As to how Bahuguna views the recovery, she says she expects it will be “slow and gradual … because of the enormous hit to employment. The latest release put the unemployment rate at 10.2%. In the current situation, we will likely see two to three years, or even longer, for unemployment to go back to the 4% to 5% range that the Fed considers full employment.”

Bahuguna says she hopes the Fed does not raise rates too quickly once the recovery starts and that the government does not impose protectionist-type trade policies. Should either of these events, or both, occur, she says, it would impede the recovery. Overall, she says she expects the recovery to be U-shaped.

Commonwealth Financial Network, meanwhile, says the stock market outlook is not very good.

“On the business side, confidence and investment are largely back to pre-pandemic levels—leaving little room for further improvement,” the firm’s chief investment officer (CIO), Brad McMillan, wrote in a recent commentary shared with PLANADVISER. “Overall, much of the good news has already happened, and markets will be vulnerable to less good (or even bad) economic news. … The higher [the markets] get, the harder it is to keep going from a valuation standpoint. With valuations already at all-time highs, the market is looking stretched, and stretched valuations have historically been vulnerable to a snapback. … While there are no signs the markets will turn immediately, the risks are rising and will likely take effect at some point.”

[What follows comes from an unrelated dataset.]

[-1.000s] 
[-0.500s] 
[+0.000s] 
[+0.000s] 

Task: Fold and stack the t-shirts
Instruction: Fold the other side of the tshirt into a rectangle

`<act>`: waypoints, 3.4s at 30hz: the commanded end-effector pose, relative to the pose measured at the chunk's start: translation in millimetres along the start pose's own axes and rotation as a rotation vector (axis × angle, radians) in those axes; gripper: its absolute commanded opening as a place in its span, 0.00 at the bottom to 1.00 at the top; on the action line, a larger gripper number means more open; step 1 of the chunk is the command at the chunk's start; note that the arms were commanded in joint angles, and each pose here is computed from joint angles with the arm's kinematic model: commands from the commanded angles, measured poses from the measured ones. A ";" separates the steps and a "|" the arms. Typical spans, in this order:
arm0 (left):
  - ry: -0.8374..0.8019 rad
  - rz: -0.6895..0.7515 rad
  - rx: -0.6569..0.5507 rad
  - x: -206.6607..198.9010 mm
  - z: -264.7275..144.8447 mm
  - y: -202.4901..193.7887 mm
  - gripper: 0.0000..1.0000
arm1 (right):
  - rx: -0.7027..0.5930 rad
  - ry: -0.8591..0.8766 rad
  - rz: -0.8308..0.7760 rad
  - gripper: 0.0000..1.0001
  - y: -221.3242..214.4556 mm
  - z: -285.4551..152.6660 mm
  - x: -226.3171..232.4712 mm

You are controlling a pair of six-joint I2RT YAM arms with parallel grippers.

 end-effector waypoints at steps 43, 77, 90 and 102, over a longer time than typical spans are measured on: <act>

As far as the fixed-income market is concerned, when COVID-19 came on the scene, there was a sharp sell-off in investment grade fixed income, Osterweis Capital Management analysts write in “Investment Grade Credit Update: An Exceptionally Eventful Year That Has Created Opportunities.” However, since the Federal Reserve stepped in to purchase corporate bonds—and to provide both monetary and fiscal stimulus—spreads have nearly returned to pre-pandemic levels. In total, the Fed launched a $500 billion Treasury and $200 billion mortgage-backed security quantitative easing (QE) program.

“The Fed effectively liquified the bond market by stepping in as the buyer of last resort, which set the stage for companies to borrow at substantially lower costs,” the Osterweis report says. “This was the beginning of the rally in corporate bonds, and the effective end of the dramatic spread widening.”

The report also says that, as of July 31, “the option adjusted spread (OAS) of the Bloomberg Barclays U.S. Corporate Index was just 31 basis points [bps] wider than it was on January 31, 2020, before the pandemic began.”

Osterweis analysts also note that the speed of the current recovery is highly unusual. The investment firm says this is probably because the downturn was caused by a sudden health crisis rather than “a structural imbalance resulting from years of excesses and bad financial practices.”

However, not all sectors have recovered equally. Investment grade corporates, for example, are offering higher returns.